O tema também é frequente nas disputas judiciais entre os partidos que disputam as eleições. Além dos presidenciáveis José Serra (PSDB), Roseana Sarney (PFL) e Anthony Garotinho (PSB), os paranaenses Beto Richa (PSDB) e Alvaro Dias (PDT) já tiveram suas propagandas na televisão questionadas na Justiça, faltando ainda pouco menos de oito meses para a eleição.

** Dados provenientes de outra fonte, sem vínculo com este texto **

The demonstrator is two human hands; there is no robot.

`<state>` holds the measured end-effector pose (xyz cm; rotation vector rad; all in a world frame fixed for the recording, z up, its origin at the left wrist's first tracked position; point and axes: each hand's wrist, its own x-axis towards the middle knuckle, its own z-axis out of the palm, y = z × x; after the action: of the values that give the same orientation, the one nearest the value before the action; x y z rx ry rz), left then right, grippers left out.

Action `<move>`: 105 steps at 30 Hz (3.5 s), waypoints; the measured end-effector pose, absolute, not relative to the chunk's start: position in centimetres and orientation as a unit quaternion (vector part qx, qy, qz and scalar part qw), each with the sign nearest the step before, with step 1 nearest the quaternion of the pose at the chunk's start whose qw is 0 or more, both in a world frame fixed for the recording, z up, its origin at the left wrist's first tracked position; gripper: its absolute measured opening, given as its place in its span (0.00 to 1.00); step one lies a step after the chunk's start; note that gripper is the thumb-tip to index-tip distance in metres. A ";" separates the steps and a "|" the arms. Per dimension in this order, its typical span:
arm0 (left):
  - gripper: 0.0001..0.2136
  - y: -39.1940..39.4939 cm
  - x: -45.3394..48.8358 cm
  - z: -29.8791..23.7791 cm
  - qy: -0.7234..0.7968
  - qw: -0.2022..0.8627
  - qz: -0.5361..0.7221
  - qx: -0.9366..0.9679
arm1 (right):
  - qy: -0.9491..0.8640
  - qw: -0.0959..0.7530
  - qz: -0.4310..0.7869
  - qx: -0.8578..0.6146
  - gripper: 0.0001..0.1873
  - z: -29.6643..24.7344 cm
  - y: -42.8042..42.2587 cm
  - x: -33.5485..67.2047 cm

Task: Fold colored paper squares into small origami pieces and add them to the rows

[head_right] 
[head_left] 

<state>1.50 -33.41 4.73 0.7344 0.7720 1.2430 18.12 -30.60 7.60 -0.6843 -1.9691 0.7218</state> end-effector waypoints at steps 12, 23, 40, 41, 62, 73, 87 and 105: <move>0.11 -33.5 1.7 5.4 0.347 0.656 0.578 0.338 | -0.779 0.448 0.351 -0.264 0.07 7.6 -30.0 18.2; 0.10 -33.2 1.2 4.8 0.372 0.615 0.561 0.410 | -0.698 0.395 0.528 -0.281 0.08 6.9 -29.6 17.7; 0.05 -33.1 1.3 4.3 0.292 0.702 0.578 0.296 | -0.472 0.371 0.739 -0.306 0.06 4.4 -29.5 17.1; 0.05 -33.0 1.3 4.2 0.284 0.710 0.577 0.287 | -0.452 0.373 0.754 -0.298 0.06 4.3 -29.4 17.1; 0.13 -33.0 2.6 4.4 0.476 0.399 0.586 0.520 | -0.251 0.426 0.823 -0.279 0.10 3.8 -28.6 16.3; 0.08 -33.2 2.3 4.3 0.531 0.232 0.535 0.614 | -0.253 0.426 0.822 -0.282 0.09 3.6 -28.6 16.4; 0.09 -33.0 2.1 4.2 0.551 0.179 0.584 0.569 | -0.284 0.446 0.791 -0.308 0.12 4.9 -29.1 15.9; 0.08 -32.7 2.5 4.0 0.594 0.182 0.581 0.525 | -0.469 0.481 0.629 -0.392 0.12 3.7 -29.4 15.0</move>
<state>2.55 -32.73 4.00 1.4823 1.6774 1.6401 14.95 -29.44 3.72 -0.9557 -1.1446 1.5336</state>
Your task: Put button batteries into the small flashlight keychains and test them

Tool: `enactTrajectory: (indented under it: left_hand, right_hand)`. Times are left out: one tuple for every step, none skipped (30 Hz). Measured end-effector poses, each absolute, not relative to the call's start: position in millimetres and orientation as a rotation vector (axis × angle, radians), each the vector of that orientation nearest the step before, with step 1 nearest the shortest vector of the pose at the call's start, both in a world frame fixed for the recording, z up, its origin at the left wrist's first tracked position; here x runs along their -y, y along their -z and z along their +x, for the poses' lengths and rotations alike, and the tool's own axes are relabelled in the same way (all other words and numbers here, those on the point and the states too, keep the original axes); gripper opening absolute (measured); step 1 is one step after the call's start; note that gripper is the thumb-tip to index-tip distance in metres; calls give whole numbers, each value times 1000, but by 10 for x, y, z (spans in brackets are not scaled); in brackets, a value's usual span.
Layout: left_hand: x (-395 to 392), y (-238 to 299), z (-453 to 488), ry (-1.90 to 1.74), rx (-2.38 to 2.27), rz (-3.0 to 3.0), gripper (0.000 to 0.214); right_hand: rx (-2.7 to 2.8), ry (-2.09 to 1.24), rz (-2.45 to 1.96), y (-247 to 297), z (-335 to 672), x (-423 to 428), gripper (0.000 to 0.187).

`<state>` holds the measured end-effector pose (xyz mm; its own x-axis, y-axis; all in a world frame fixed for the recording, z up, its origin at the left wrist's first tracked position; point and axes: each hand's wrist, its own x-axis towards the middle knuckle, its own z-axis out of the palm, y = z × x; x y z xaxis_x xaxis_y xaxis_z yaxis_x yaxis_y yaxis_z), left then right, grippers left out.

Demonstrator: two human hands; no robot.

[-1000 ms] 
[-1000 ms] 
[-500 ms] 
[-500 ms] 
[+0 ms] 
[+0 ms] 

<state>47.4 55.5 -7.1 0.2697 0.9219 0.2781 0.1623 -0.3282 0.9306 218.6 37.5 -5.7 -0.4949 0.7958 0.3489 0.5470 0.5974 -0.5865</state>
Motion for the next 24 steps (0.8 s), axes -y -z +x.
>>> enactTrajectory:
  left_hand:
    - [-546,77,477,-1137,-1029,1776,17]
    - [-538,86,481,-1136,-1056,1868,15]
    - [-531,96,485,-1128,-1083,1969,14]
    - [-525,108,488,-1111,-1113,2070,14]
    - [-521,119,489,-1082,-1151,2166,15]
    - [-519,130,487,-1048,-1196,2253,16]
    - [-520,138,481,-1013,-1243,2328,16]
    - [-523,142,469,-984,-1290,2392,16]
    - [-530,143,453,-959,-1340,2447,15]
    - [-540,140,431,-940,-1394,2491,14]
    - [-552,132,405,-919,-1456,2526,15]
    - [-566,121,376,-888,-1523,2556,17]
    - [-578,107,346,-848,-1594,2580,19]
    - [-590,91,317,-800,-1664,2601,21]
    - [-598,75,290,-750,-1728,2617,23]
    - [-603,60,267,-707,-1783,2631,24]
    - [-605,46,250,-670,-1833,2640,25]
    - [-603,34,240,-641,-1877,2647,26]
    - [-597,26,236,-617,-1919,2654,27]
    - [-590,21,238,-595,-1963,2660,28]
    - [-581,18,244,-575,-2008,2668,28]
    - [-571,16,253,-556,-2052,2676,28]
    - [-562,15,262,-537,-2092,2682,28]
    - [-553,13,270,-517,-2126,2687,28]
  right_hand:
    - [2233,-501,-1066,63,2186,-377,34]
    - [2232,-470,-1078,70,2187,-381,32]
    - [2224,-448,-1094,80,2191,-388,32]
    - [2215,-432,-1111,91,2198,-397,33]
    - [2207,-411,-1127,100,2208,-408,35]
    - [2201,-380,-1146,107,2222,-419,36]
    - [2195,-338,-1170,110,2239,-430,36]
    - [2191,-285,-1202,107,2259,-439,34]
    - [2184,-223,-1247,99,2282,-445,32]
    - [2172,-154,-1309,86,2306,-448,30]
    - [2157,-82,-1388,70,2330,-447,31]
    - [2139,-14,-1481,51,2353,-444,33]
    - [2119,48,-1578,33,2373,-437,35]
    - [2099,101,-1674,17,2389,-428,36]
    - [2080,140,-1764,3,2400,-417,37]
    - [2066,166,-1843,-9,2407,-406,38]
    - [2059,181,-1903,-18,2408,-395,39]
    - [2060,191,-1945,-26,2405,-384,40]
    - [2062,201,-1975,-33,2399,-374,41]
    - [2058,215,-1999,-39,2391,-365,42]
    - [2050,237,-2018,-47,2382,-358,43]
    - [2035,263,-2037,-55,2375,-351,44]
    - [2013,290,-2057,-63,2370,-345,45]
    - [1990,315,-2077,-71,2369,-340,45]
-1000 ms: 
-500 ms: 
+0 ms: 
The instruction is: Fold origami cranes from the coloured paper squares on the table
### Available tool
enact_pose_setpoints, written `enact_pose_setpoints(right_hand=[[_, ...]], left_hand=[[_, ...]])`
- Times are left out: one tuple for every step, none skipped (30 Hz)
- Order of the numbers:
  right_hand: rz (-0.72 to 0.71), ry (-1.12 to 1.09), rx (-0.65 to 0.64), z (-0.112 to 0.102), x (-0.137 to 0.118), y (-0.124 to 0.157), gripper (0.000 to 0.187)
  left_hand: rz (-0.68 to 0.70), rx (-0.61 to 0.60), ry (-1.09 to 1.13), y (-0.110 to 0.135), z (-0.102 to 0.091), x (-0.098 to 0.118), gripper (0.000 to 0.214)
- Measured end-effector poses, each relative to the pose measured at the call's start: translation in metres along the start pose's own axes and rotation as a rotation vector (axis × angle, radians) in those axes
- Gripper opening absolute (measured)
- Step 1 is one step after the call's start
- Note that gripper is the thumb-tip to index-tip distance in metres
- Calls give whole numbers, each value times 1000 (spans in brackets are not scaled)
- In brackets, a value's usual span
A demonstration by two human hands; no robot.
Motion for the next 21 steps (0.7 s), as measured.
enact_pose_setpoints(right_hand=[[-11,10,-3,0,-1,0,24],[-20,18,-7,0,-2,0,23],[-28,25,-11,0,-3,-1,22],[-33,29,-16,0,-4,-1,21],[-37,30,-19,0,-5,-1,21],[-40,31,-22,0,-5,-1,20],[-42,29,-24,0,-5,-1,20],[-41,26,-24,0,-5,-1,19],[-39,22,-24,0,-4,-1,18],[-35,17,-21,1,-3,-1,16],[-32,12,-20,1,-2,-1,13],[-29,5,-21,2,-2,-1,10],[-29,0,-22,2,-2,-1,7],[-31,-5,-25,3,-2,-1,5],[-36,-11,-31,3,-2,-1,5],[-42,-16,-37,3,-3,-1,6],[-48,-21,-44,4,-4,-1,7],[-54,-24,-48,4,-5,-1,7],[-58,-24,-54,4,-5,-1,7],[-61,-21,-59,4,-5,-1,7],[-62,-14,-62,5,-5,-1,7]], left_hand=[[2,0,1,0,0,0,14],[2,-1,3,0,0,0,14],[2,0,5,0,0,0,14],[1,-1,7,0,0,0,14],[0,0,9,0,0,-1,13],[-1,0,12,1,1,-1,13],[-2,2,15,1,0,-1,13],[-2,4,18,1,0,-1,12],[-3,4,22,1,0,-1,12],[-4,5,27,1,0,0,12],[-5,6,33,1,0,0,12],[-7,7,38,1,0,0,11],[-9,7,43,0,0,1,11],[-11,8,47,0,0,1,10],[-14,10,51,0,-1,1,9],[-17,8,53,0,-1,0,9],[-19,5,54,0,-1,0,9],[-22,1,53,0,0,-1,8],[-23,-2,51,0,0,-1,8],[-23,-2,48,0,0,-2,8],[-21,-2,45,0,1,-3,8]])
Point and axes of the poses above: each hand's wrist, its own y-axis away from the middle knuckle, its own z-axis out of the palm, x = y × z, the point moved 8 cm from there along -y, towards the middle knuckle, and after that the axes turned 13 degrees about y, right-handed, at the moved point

Cada partido tem direito a inserções gratuitas na televisão e no rádio até o dia 1º de julho. A partir dessa data, as emissoras também ficam proibidas de divulgar em seus programas qualquer forma de notícia que privilegie algum partido ou candidato escolhido em convenção. Candidatos que apresentem programas de rádio ou televisão também devem abandonar essas funções a partir do dia 1º de agosto.
A propaganda eleitoral na tevê e no rádio vai se intensificar a partir do dia 20 de agosto, quando o horário político em cadeia nacional entra em vigor. Cada coligação tem direito a uma cota de tempo que só é informada oficialmente pelo Tribunal Regional Eleitoral (TRE) de cada Estado após a formalização das chapas escolhidas nas convenções partidárias.(R.S.)